C6 NBD Ceramide (d18:1/6:0)

本方案仅提供一个指导，请根据您的具体需要进行修改。

1.制备染色液

(1) 配置储存液: 将低温保存的C6 NBD Ceramide从冰箱取出，室温静置恢复至室温。低速离心，将粉末集中在试管底部。向管中添加无水DMSO溶解粉末，制备浓度为5-10 mM的储存液。

注意:未使用的储存液根据单次用量分装后在-20℃避光保存，避免反复冻融。

(2) 配置工作液: 使用HBSS/HEPES按照1:1000的比例稀释储存液，制备浓度为5-10μM的工作液。

注意:请根据实际情况调整工作液浓度，现用现配。

2. 活细胞高尔基体的荧光标记

(1) 在无菌盖玻片上培养贴壁细胞；

(2) 从培养基中移走盖玻片，吸出过量的培养基，去除细胞培养液，用合适的缓冲液（如HBSS/HEPES）洗涤生长在盖玻片上的细胞；

(3) 从盖玻片的一角加入约100μL的染料工作液，轻轻晃动使染料均匀覆盖所有细胞，4℃避光孵育30分钟；

注意：不同细胞最佳孵育时间不同，请根据具体实验需求自行摸索。

(4) 吸走染色液，用冰浴预冷的细胞培养基洗涤细胞2-3次，更换为新鲜培养液37℃再孵育30min；

(5) 用新鲜培养液再洗涤一次，随后用荧光显微镜或共聚焦显微镜进行观察。此时可观察到高尔基体呈明亮的强荧光染色，而细胞内的其他膜系统呈比较微弱的荧光染色。

3. 固定细胞高尔基体的荧光标记

(1) 在无菌盖玻片上培养贴壁细胞；

(2) 用HMEM冲洗盖玻片上的细胞。然后将细胞固定在戊二醛或多聚甲醛中5-10 min（25℃）；

(3) 使用戊二醛或多聚甲醛室温处理5-10 min，固定细胞；

注意：避免使用去垢剂和甲醇/丙酮固定剂处理细胞。

(4) 在平衡盐溶液（如HCMF）中洗涤固定的细胞；

(5) 将含有盖玻片的培养皿转移至冰水浴中，并与新鲜制备的NaBH₄孵育3-5 min（用于戊二醛固定的细胞）；

(6) 使用冰浴预冷的HCMF冲洗细胞2-3次，每次约10分钟；

(7) 恢复至室温，从盖玻片的一角加入约100μL的染料工作液，轻轻晃动使染料均匀覆盖所有细胞，室温避光孵育60 min；

(8) 弃去染色液，使用HCMF清洗固定的细胞，并与10%胎牛血清或2 mg/mL BSA孵育（30-90min; 25℃（室温）），以从制备液中反交换过量的C6 NBD Ceramide，并增强高尔基体的染色。

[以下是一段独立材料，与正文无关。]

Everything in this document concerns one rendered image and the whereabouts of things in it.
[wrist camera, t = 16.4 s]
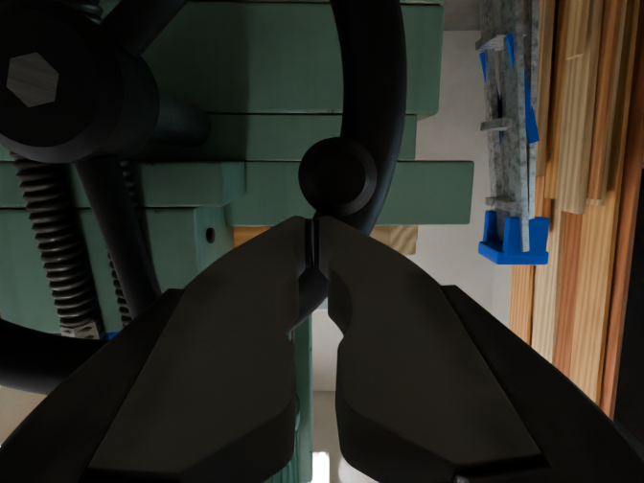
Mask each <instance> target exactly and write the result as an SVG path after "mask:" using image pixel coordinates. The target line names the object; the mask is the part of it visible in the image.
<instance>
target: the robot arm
mask: <svg viewBox="0 0 644 483"><path fill-rule="evenodd" d="M311 247H312V256H313V265H314V268H318V267H319V270H320V271H321V272H322V273H323V274H324V275H325V276H326V278H327V279H328V281H329V283H328V315H329V317H330V318H331V319H332V321H333V322H334V323H335V325H336V326H337V327H338V328H339V330H341V332H342V334H343V338H342V339H341V341H340V342H339V344H338V347H337V363H336V385H335V413H336V421H337V430H338V438H339V446H340V451H341V454H342V456H343V458H344V459H345V460H346V462H347V463H348V464H349V465H350V466H351V467H353V468H354V469H356V470H358V471H359V472H362V473H363V474H365V475H367V476H369V477H370V478H372V479H374V480H375V481H377V482H379V483H644V457H643V456H642V454H641V453H640V452H639V451H638V450H637V448H636V447H635V446H634V445H633V444H632V442H631V441H630V440H629V439H628V438H627V437H626V435H625V434H624V433H623V432H622V431H621V430H620V429H619V428H618V426H617V425H616V424H615V423H614V422H613V421H612V420H611V419H610V418H609V417H608V416H607V415H606V413H605V412H604V411H603V410H602V409H601V408H600V407H599V406H598V405H597V404H596V403H595V402H594V401H593V400H592V399H591V398H590V397H589V396H588V395H586V394H585V393H584V392H583V391H582V390H581V389H580V388H579V387H578V386H577V385H576V384H575V383H574V382H572V381H571V380H570V379H569V378H568V377H567V376H566V375H564V374H563V373H562V372H561V371H560V370H559V369H557V368H556V367H555V366H554V365H553V364H551V363H550V362H549V361H548V360H546V359H545V358H544V357H543V356H541V355H540V354H539V353H538V352H537V351H535V350H534V349H533V348H532V347H531V346H529V345H528V344H527V343H526V342H524V341H523V340H522V339H521V338H520V337H518V336H517V335H516V334H515V333H513V332H512V331H511V330H510V329H508V328H507V327H506V326H505V325H504V324H502V323H501V322H500V321H499V320H498V319H496V318H495V317H494V316H493V315H491V314H490V313H489V312H488V311H487V310H485V309H484V308H483V307H482V306H480V305H479V304H478V303H477V302H476V301H474V300H473V299H472V298H471V297H470V296H469V295H468V294H467V293H466V292H464V291H463V290H462V289H461V288H460V287H458V286H457V285H448V286H442V285H440V284H439V283H438V282H437V281H436V280H435V279H433V278H432V277H431V276H430V275H429V274H428V273H426V272H425V271H424V270H423V269H422V268H420V267H419V266H418V265H417V264H415V263H414V262H412V261H411V260H409V259H408V258H407V257H405V256H404V255H403V254H401V253H400V252H398V251H397V250H395V249H393V248H391V247H390V246H388V245H386V244H384V243H382V242H380V241H377V240H375V239H374V238H372V237H370V236H368V235H366V234H364V233H362V232H360V231H358V230H356V229H355V228H353V227H351V226H350V225H348V224H346V223H344V222H342V221H340V220H338V219H336V218H333V217H329V216H325V217H320V218H314V219H311V218H304V217H300V216H293V217H290V218H288V219H286V220H284V221H282V222H280V223H279V224H277V225H275V226H273V227H271V228H269V229H268V230H266V231H264V232H263V233H261V234H260V235H258V236H256V237H254V238H252V239H251V240H249V241H246V242H244V243H243V244H241V245H239V246H237V247H235V248H234V249H232V250H231V251H229V252H227V253H226V254H224V255H223V256H221V257H220V258H219V259H217V260H216V261H214V262H213V263H212V264H210V265H209V266H208V267H206V268H205V269H204V270H203V271H201V272H200V273H199V274H198V275H197V276H196V277H194V279H193V280H192V281H191V282H190V283H189V284H188V285H187V286H185V287H184V288H183V289H180V288H168V289H167V290H166V291H165V292H164V293H163V294H162V295H160V296H159V297H158V298H157V299H156V300H155V301H154V302H152V303H151V304H150V305H149V306H148V307H147V308H146V309H144V310H143V311H142V312H141V313H140V314H139V315H137V316H136V317H135V318H134V319H133V320H132V321H131V322H129V323H128V324H127V325H126V326H125V327H124V328H123V329H122V330H120V331H119V332H118V333H117V334H116V335H115V336H113V337H112V338H111V339H110V340H109V341H108V342H107V343H105V344H104V345H103V346H102V348H101V349H100V350H98V351H97V352H96V353H95V354H94V355H93V356H91V357H90V358H89V359H88V360H86V361H85V362H84V363H83V364H82V365H81V366H80V367H79V368H78V369H77V370H75V371H74V372H73V373H72V374H71V375H70V376H69V377H68V378H66V379H65V380H64V381H63V382H62V383H61V384H60V385H58V386H57V387H56V388H55V389H54V390H53V391H52V392H51V393H50V394H49V395H48V396H47V397H46V398H45V399H44V400H43V401H42V402H41V403H40V404H39V405H38V406H37V407H36V408H35V409H34V410H33V411H32V412H31V413H30V414H29V415H28V416H27V417H26V418H25V419H24V420H23V421H22V422H21V424H20V425H19V426H18V427H17V428H16V429H15V430H14V431H13V432H12V433H11V435H10V436H9V437H8V438H7V439H6V440H5V442H4V443H3V444H2V445H1V446H0V483H263V482H265V481H266V480H267V479H268V478H270V477H271V476H273V475H274V474H276V473H277V472H279V471H280V470H282V469H283V468H284V467H285V466H286V465H287V464H288V462H289V461H290V459H291V457H292V455H293V452H294V442H295V426H296V410H297V401H296V375H295V351H294V346H293V344H292V343H291V341H290V340H289V339H288V337H287V336H286V333H287V331H288V329H289V327H290V326H291V325H292V323H293V322H294V321H295V320H296V319H297V317H298V316H299V287H298V278H299V276H300V275H301V274H302V273H303V272H304V270H305V268H306V267H311Z"/></svg>
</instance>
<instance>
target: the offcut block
mask: <svg viewBox="0 0 644 483"><path fill-rule="evenodd" d="M370 237H372V238H374V239H375V240H377V241H379V242H382V243H384V244H386V245H388V246H390V247H391V248H393V249H395V250H397V251H398V252H400V253H401V254H403V255H404V256H406V255H414V254H416V237H417V225H381V226H375V227H374V229H373V231H372V233H371V235H370Z"/></svg>
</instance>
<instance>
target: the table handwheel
mask: <svg viewBox="0 0 644 483"><path fill-rule="evenodd" d="M188 1H189V0H122V1H121V2H120V3H119V4H118V5H117V6H116V7H115V8H114V9H113V10H112V11H111V12H110V13H109V14H108V15H107V16H106V17H105V18H104V19H103V20H102V21H101V22H100V24H101V25H102V26H100V25H99V24H97V23H96V22H94V21H93V20H91V19H89V18H88V17H86V16H85V15H83V14H82V13H80V12H78V11H76V10H75V9H73V8H71V7H70V6H67V5H65V4H63V3H60V2H59V1H56V0H6V1H3V2H1V3H0V144H1V145H3V146H4V147H5V148H7V149H8V150H11V151H13V152H14V153H16V154H18V155H20V156H23V157H26V158H28V159H31V160H34V161H39V162H44V163H78V164H75V167H76V170H77V173H78V175H79V178H80V182H81V184H82V187H83V188H84V191H85V193H86V196H87V198H88V201H89V204H90V206H91V209H92V211H93V214H94V216H95V219H96V221H97V223H98V225H99V228H100V230H101V233H102V236H103V240H104V242H105V245H106V247H107V250H108V252H109V255H110V257H111V260H112V263H113V265H114V268H115V271H116V274H117V277H118V280H119V282H120V285H121V288H122V291H123V294H124V296H125V299H126V304H127V307H128V310H129V313H130V316H131V319H132V320H133V319H134V318H135V317H136V316H137V315H139V314H140V313H141V312H142V311H143V310H144V309H146V308H147V307H148V306H149V305H150V304H151V303H152V302H154V301H155V300H156V299H157V298H158V297H159V296H160V295H162V292H161V289H160V286H159V284H158V281H157V279H156V276H155V273H154V270H153V267H152V265H151V262H150V257H149V254H148V252H147V249H146V246H145V243H144V240H143V236H142V233H141V230H140V226H139V223H138V220H137V217H136V214H135V211H134V208H133V204H132V201H131V198H130V194H129V191H128V188H127V183H126V180H125V176H124V173H123V170H122V167H121V163H120V160H122V159H125V158H127V157H129V156H131V155H132V154H133V153H135V152H136V151H138V150H139V149H140V148H141V147H142V146H144V145H145V144H146V143H155V144H164V145H174V146H182V147H197V146H200V145H202V144H203V143H204V142H205V141H206V140H207V139H208V137H209V136H210V133H211V121H210V118H209V116H208V115H207V113H206V112H205V111H204V110H203V109H202V108H201V107H199V106H197V105H195V104H193V103H190V102H188V101H186V100H184V99H182V98H180V97H178V96H176V95H174V94H173V93H171V92H169V91H167V90H165V89H163V88H160V87H158V86H157V84H156V81H155V78H154V75H153V73H152V72H151V70H150V68H149V66H148V65H147V63H146V62H145V60H144V59H143V58H142V57H141V55H142V54H143V53H144V52H145V51H146V50H147V48H148V47H149V46H150V45H151V43H152V42H153V41H154V39H156V38H157V37H158V36H159V35H160V33H161V32H162V31H163V30H164V29H165V28H166V27H167V25H168V24H169V23H170V22H171V21H172V20H173V18H174V17H175V16H176V15H177V14H178V13H179V12H180V10H181V9H182V8H183V7H184V6H185V5H186V4H187V2H188ZM330 3H331V6H332V9H333V16H334V20H335V25H336V28H337V33H338V39H339V45H340V51H341V59H342V68H343V112H342V124H341V130H340V137H345V138H349V139H352V140H354V141H357V142H359V143H360V144H361V145H362V146H364V147H365V148H366V149H367V150H368V151H369V152H370V154H371V156H372V157H373V159H374V162H375V164H376V168H377V184H376V189H375V191H374V192H373V195H372V196H371V198H370V199H369V201H368V202H367V203H366V204H365V205H364V206H363V207H362V208H361V209H359V210H358V211H356V212H354V213H352V214H350V215H347V216H341V217H334V216H329V215H325V214H323V213H321V212H319V211H317V210H316V212H315V214H314V216H313V218H312V219H317V218H320V217H325V216H329V217H333V218H335V219H338V220H340V221H342V222H344V223H346V224H348V225H350V226H351V227H353V228H355V229H356V230H358V231H360V232H362V233H364V234H366V235H368V236H370V234H371V233H372V231H373V229H374V227H375V224H376V222H377V220H378V218H379V215H380V212H381V210H382V207H383V204H384V202H385V200H386V197H387V195H388V192H389V189H390V186H391V182H392V179H393V176H394V173H395V169H396V166H397V162H398V158H399V153H400V149H401V143H402V138H403V127H404V118H405V110H406V94H407V57H406V44H405V33H404V26H403V13H402V8H401V3H400V0H330ZM328 283H329V281H328V279H327V278H326V276H325V275H324V274H323V273H322V272H321V271H320V270H319V267H318V268H314V265H313V256H312V247H311V252H310V267H306V268H305V270H304V272H303V273H302V274H301V275H300V276H299V278H298V287H299V316H298V317H297V319H296V320H295V321H294V322H293V323H292V325H291V326H290V327H289V329H288V330H287V333H286V335H287V334H289V333H290V332H291V331H292V330H294V329H295V328H296V327H297V326H298V325H300V324H301V323H302V322H303V321H304V320H305V319H306V318H308V317H309V316H310V315H311V314H312V313H313V312H314V311H315V310H316V309H317V308H318V307H319V306H320V305H321V304H322V303H323V302H324V300H325V299H326V298H327V297H328ZM109 340H110V339H85V338H75V337H69V336H62V335H56V334H52V333H44V332H40V331H37V330H33V329H29V328H26V327H23V326H20V325H17V324H14V323H12V322H9V321H7V320H4V319H2V318H0V386H4V387H8V388H11V389H15V390H20V391H25V392H30V393H35V394H41V395H49V394H50V393H51V392H52V391H53V390H54V389H55V388H56V387H57V386H58V385H60V384H61V383H62V382H63V381H64V380H65V379H66V378H68V377H69V376H70V375H71V374H72V373H73V372H74V371H75V370H77V369H78V368H79V367H80V366H81V365H82V364H83V363H85V361H87V360H88V359H89V358H90V357H92V356H93V355H94V354H95V353H96V352H97V351H98V350H100V349H101V348H102V346H103V345H104V344H105V343H107V342H108V341H109Z"/></svg>
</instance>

4.显微镜检测：C6 NBD Ceramide的最大吸收光/发射光波长为466/536nm。

注意事项：

①  C6 NBD Ceramide适用于固定细胞染色，而BODIPY FL C5-Ceramide（目录号 : GC68793）和BODIPYTR-ceramide不适合。

②  荧光染料均存在淬灭问题，请尽量注意避光，以减缓荧光淬灭。

③  为了您的安全和健康，请穿实验服并戴一次性手套操作。

References:

[1].Pagano RE. A fluorescent derivative of ceramide: physical properties and use in studying the Golgi apparatus of animal cells. Methods Cell Biol. 1989;29:75-85.